The Count listened to the group with sardonic detachment, tempering their recent ardour, and hoping all the while that La Grange, who had been out and about since dawn, would soon return to tell him how the situation was changing, what attitude to adopt, and when. In the meantime he dragged the interview out as long as possible, asking endless questions, and giving evasive answers to those questions asked of him. Exhausted by the endless waffle, one of the emissaries of the aristocratic party left the group to chat to Octave, under the impression that the latter kne
w the Count’s secrets. The man had the face of a little bird, lost amid the lace of his jabot, and a solemn voice that was at odds with his appearance. He introduced himself.
‘Champcenetz. You must have heard of me, Monsieur de Blacé.’
‘Champcenetz, you say?’
‘But of course, in London!’
‘In London? Ah, yes, how silly of me!’
‘Lady Salisbury, I was told, recommended you to our precious Sémallé, and indeed, she is a great friend: it is to her that I owe my life and my good fortune.’
Champcenetz did not look especially sly, but Octave’s interest was kindled when he mentioned his career as an emigrant in England.
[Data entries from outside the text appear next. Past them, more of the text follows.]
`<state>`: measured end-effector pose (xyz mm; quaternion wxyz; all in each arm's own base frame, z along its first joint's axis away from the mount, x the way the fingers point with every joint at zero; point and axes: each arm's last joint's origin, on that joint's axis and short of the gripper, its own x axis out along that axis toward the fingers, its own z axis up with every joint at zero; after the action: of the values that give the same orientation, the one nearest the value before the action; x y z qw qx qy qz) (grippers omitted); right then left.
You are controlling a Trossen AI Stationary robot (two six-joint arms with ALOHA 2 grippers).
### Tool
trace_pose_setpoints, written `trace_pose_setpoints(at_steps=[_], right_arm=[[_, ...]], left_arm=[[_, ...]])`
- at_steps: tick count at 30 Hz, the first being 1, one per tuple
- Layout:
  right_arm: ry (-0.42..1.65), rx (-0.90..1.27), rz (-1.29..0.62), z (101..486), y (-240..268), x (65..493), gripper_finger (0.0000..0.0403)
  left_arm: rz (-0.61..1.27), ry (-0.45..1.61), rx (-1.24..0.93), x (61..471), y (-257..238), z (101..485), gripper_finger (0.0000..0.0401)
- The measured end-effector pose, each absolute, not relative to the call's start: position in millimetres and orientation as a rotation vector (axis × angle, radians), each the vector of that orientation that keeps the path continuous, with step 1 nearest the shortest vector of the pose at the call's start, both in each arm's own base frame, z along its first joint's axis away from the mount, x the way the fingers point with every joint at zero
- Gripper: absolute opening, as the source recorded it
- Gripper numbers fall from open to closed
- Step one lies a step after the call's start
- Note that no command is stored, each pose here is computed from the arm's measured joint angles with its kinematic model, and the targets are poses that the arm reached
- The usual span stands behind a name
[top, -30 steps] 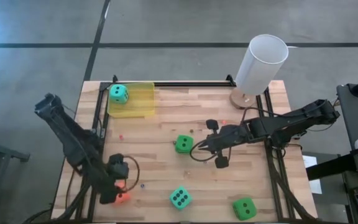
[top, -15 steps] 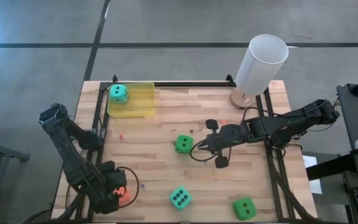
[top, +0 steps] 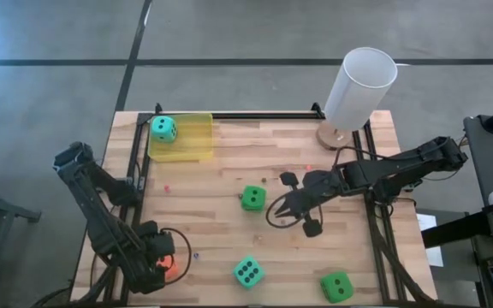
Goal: Pick & Place Dice
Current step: Put the orange large die into the yellow container
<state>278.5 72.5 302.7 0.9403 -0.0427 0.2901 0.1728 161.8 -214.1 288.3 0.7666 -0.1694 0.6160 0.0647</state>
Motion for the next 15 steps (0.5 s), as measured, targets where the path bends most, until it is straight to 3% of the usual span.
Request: trace_pose_setpoints(at_steps=[15], right_arm=[[0.602, -0.050, 0.342, 302.0, 72.6, 278.8, 0.0028]], left_arm=[[0.155, 1.337, -0.385, 161.8, -214.1, 288.3, 0.0294]])
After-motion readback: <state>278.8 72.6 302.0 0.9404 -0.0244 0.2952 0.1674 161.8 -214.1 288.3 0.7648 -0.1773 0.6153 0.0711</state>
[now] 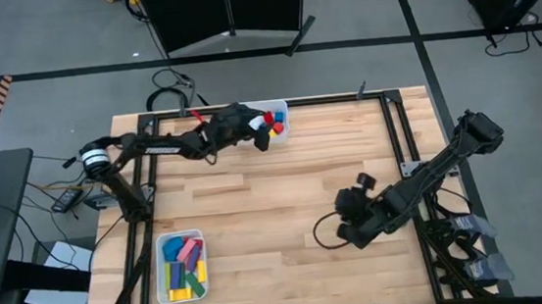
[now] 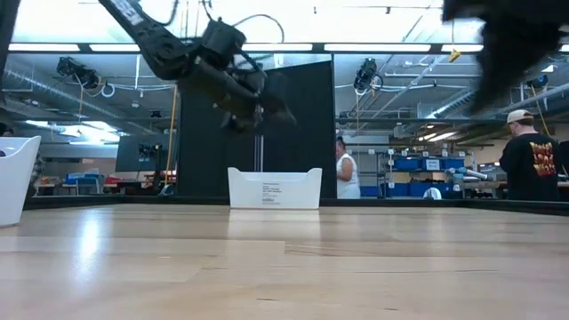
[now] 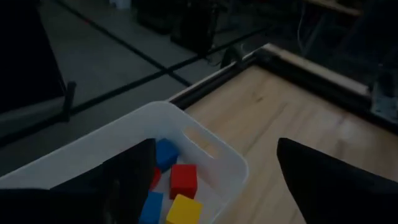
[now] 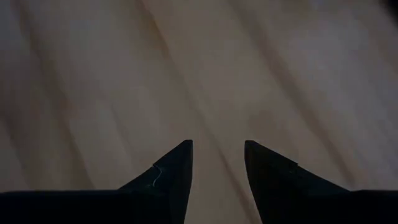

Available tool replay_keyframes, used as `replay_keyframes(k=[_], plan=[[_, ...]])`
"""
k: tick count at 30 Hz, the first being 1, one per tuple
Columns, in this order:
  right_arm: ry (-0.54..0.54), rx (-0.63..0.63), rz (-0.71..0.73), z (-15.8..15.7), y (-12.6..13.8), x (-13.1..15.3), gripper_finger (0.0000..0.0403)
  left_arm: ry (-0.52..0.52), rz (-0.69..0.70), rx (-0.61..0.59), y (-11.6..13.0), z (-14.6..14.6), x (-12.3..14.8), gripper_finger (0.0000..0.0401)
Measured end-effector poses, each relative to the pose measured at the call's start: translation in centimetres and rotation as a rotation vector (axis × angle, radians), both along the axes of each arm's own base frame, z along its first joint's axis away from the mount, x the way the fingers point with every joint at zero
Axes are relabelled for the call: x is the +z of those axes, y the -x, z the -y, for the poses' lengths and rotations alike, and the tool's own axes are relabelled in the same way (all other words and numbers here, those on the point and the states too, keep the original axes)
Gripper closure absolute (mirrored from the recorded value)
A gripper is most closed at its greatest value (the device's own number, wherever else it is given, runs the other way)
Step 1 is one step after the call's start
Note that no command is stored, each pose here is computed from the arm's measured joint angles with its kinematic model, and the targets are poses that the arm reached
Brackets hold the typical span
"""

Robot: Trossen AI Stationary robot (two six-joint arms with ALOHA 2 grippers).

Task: Sort blocks by size
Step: Put the green cube block into the top white bin

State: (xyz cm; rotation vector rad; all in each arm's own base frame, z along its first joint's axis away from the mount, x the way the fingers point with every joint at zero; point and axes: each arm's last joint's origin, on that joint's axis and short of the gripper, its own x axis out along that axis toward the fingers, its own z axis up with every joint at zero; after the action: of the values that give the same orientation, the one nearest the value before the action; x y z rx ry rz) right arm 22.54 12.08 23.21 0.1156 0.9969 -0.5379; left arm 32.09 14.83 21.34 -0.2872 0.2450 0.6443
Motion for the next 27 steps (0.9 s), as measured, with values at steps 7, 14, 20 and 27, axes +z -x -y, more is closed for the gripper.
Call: replay_keyframes(k=[7, 14, 20, 27], plan=[[-0.161, -0.11, -0.486, 0.8, 3.6, -0.5, 0.024, -0.062, 0.125, -0.129, 3.7, 3.8, 2.1, 0.0094], [-0.209, -0.155, -0.65, 0.9, 5.0, -1.1, 0.0185, -0.101, 0.327, -0.271, 8.5, 7.6, 3.6, 0.0109], [-0.247, -0.199, -0.748, 1.7, 6.1, -3.4, 0.0127, -0.11, 0.398, -0.333, 11.3, 9.8, 3.9, 0.011], [-0.309, -0.172, -0.749, 2.2, 6.6, -4.9, 0.0093, -0.116, 0.435, -0.371, 12.4, 10.9, 4.4, 0.011]])
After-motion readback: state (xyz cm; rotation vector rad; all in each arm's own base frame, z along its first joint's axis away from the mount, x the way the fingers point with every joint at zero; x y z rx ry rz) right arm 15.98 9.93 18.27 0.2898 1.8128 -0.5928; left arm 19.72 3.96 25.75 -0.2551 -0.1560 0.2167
This irritating character was all thumbs, but by observing his cooks he had learned how to toss a salad in the correct manner - by hand - and that was enough to establish his reputation. Brought into society by the Countess of Salisbury, he’d been in demand at the big houses, where he was asked to mix lettuce or cress in public, and he was invited to the upper-crust circles and restaurants that were then so fashionable. He’d trained up a number of pupils and returned to France, in around 1802, with an income of 150,000 francs.
‘You’re too young,’ he said to Octave, ‘to have known those times, when we arrived with nothing, driven out by the Jacobins who wanted to cut our throats.’
‘To be fair, I was eight years old!’
‘We were ruined, we became door-to-door salesmen, acrobats, water-carriers like Madame de Montmorency. You remember? Countesses sang in cafés, they sold fish from the Thames...’
‘My mother made straw hats.’
‘Terrible times, weren’t they? But over there they have no guillotines - only sash windows!’
Champcenetz hiccuped at this quip, which he had repeated a thousand times, and then, with a sniff, asked Octave, ‘And incidentally, how is that dear woman?’
‘The Countess of Salisbury? Well, goodness me, she’s quite well.’
‘I assume she received you in her lovely house in Kensington
Octave didn’t need to reply, as the Count of Sémallé, who had abandoned the gentlemen he had been speaking to, took him by the arm and dragged him into a little office nearby, where La Grange was waiting for them.